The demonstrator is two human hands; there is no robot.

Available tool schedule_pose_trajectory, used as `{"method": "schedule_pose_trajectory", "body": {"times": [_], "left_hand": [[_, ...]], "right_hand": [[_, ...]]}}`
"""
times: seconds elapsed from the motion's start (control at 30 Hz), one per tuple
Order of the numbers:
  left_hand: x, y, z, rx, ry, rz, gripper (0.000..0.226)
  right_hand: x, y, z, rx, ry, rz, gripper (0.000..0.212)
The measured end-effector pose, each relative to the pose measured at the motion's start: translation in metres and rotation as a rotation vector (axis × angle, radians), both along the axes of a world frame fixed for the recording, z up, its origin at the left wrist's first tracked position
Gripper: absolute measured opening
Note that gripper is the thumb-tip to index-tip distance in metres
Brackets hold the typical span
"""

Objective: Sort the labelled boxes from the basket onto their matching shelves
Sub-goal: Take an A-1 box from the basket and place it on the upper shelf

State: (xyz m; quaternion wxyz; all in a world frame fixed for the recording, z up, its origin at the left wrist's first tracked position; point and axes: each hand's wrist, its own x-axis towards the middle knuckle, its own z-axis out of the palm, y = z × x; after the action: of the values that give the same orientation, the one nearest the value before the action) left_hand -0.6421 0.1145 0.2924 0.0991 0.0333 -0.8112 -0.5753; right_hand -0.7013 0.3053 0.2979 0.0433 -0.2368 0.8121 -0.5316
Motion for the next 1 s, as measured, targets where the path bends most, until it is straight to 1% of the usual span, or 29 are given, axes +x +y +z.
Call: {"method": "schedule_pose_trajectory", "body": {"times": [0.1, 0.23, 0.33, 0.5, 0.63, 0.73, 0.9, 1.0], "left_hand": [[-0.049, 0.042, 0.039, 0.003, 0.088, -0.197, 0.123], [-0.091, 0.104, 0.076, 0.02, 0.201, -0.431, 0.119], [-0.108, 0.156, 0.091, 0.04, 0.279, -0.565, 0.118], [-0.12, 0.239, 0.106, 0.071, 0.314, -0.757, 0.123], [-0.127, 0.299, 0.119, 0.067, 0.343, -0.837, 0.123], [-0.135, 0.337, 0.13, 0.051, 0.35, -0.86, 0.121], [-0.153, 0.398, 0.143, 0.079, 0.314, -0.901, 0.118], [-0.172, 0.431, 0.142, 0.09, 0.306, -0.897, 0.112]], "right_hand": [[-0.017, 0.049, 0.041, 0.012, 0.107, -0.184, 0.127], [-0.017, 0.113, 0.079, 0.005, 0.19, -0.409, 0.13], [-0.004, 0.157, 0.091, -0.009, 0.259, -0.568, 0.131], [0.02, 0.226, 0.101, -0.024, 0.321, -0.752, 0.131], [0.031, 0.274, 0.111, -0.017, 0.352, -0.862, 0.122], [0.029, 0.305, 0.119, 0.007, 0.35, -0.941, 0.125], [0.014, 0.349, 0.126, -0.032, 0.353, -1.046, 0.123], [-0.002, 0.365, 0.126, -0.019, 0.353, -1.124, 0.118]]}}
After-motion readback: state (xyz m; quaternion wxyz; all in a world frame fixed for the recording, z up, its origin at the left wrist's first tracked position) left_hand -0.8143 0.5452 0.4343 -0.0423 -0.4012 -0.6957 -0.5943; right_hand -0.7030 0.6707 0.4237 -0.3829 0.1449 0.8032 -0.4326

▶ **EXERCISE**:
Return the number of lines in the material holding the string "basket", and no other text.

▶ **ANSWER BOX**:
2